Only one truth marred their relationship, and it trailed doggedly after him, following their third meeting. She was black.
Otto Beggs had long taken pride in his tolerance. Sure, Negroes were different from white folk, they were lazier, less dependable, trickier, less smart, but hell, they weren’t to blame, because look what they came from; they came from Africa and from plantation slavery. He had not known any Negroes, except Solly, who ran interference for him on the football team in Oregon, and a few others in the Army, and he had liked them well enough. Of course, he didn’t like Prentiss too much, because Prentiss had got the job as assistant to the head of the White House Detail that had rightfully belonged to himself. Still, he could not hold that against Prentiss personally. It was not Prentiss’ doing. If anyone was to blame, it was Chief Gaynor. Beggs couldn’t prove it yet, but he was willing to bet money Gaynor intended to promote as many colored agents as he could, which was natural when you played politics. As to President Dilman, Beggs wasn’t definite about him. He didn’t like him in general, that was for certain. On the other hand, he could not say he disliked him entirely, either. What he did dislike was having to track around on the heels of a Negro. Beggs knew that he was smarter than Dilman, more courageous (as he had once proved), and had more personality, and yet, look what that lumpy politician was paid per annum and look what he was paid. And worst of all, for the lousy money he was getting, Beggs was pledged to lay his life on the line to protect that colored man. For one of Beggs’s stature, gifts, potential, it was demeaning. Imagine Dilman doing anything to deserve a Medal of Honor? Ha!

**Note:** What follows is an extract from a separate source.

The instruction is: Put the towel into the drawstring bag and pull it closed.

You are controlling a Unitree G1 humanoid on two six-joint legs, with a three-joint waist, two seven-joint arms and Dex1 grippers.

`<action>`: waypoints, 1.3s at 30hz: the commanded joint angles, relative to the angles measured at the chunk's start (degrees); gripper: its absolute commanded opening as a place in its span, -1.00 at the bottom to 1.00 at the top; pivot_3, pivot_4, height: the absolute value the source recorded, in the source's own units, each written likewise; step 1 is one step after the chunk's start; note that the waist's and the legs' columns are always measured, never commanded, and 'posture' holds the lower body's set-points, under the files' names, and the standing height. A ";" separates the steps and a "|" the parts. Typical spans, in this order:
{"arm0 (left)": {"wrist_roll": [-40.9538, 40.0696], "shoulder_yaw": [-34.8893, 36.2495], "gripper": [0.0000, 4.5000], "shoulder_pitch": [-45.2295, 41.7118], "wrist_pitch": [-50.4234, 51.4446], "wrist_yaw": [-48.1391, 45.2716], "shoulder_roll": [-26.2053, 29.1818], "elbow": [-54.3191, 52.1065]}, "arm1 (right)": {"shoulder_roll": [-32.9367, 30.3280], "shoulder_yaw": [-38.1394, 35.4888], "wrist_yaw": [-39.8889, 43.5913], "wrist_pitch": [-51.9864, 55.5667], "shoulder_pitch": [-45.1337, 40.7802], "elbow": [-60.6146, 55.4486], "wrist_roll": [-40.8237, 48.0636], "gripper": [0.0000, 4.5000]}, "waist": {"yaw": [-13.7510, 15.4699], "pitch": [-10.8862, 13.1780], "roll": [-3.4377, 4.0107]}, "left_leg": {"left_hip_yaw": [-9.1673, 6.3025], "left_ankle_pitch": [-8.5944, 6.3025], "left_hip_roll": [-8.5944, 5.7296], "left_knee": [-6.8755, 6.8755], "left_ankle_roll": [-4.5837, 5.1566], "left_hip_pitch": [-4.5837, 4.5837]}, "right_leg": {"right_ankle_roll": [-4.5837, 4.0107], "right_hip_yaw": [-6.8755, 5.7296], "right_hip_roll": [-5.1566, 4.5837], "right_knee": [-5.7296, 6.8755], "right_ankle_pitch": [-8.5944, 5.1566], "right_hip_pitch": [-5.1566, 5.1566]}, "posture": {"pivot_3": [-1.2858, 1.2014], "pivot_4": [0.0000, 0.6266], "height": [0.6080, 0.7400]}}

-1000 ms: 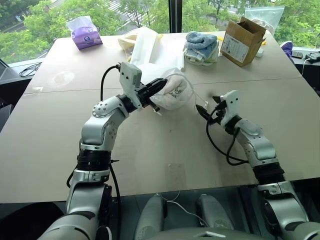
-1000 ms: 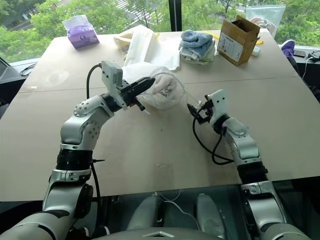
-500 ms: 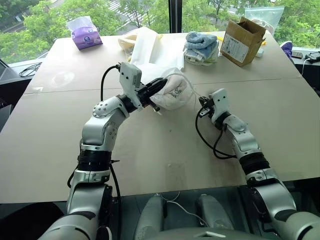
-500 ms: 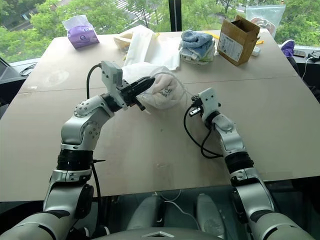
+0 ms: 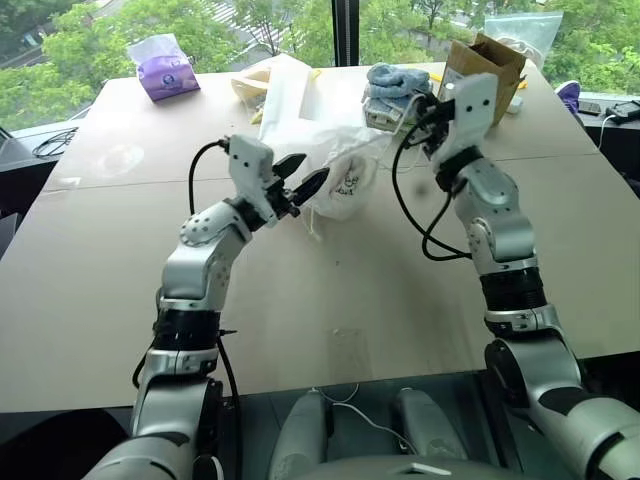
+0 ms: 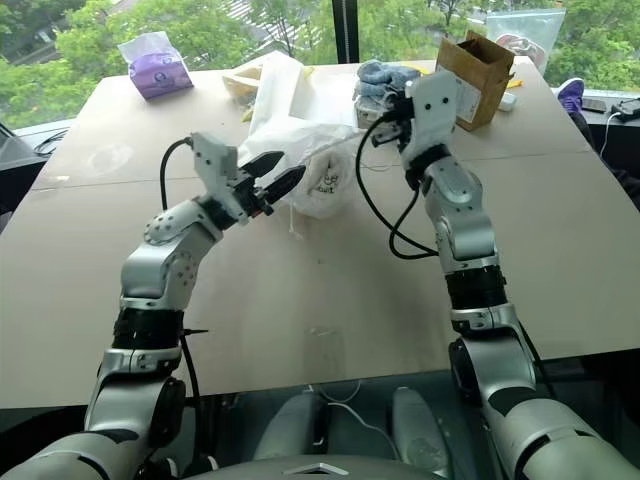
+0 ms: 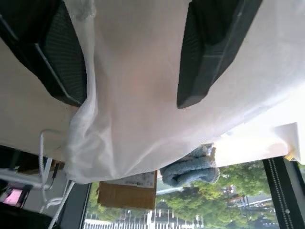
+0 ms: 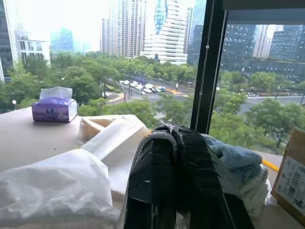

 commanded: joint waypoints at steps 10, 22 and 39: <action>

Without being able to define it, Beggs felt uncomfortable around Negro men, especially the ones in this cruddy neighborhood, which even his so-called friends, the Schearers, had now abandoned. About Negro women, however, his feelings were more lenient, although still confused. After all, he had loved Lena Horne in his youth, well, when he was younger. He had always liked to watch Negro women in the street from his bedroom window. The young ones carried themselves great. And their builds, they were built for heroic men. Sometimes, but not often, in his pre-Ruby days, he had entertained wild thoughts about Negro women and their secrets. But then he would always get mixed up in his thoughts, for sometimes he would think they were below him, not in the street below but socially beneath him, and not good enough for him, with their secrets, those builds from Africa, and only Negro men could manage them.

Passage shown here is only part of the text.